Exercise details: Whenever a line below includes the string "name", show it.

[Saved entries]

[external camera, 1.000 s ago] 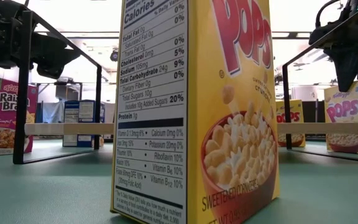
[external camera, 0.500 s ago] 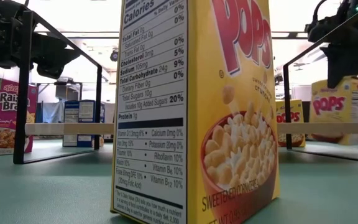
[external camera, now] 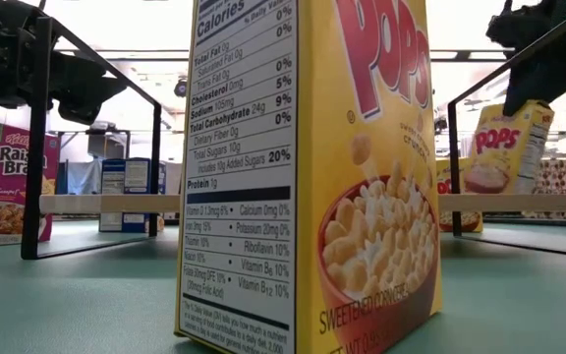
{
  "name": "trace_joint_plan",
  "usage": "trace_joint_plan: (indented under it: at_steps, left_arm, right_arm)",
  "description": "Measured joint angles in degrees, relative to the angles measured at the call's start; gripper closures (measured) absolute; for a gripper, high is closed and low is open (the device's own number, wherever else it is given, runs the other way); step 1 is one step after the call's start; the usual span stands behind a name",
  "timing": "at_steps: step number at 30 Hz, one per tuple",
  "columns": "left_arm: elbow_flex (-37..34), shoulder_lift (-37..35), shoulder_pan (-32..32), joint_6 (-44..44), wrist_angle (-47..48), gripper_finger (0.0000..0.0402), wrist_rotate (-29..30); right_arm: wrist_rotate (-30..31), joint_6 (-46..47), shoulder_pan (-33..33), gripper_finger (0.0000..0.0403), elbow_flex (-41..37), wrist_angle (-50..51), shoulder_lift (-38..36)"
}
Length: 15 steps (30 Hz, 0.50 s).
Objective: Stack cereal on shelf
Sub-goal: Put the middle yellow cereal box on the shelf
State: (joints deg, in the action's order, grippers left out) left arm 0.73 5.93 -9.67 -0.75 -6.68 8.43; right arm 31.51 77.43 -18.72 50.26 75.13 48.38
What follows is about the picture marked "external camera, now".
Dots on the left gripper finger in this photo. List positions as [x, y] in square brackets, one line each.
[86, 81]
[86, 114]

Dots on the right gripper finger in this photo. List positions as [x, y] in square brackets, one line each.
[543, 74]

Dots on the blue Frosted Flakes cereal box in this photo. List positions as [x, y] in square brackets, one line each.
[112, 177]
[138, 177]

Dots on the grey background cabinet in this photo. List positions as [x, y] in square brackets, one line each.
[108, 145]

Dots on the pale blue cover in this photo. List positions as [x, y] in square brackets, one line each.
[81, 177]

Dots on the brown patterned hanging cloth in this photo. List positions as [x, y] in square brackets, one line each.
[555, 179]

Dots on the black metal shelf bracket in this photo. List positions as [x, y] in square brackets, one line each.
[455, 172]
[37, 147]

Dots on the black ceiling camera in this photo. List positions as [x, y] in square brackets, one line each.
[181, 87]

Task response:
  "name": "trace_joint_plan",
  "description": "Measured joint angles in degrees, relative to the angles measured at the call's start; gripper closures (measured) absolute; for a gripper, high is closed and low is open (the device's own number, wherever else it is given, runs the other way); step 1 is one step after the call's start; the usual span stands behind a name",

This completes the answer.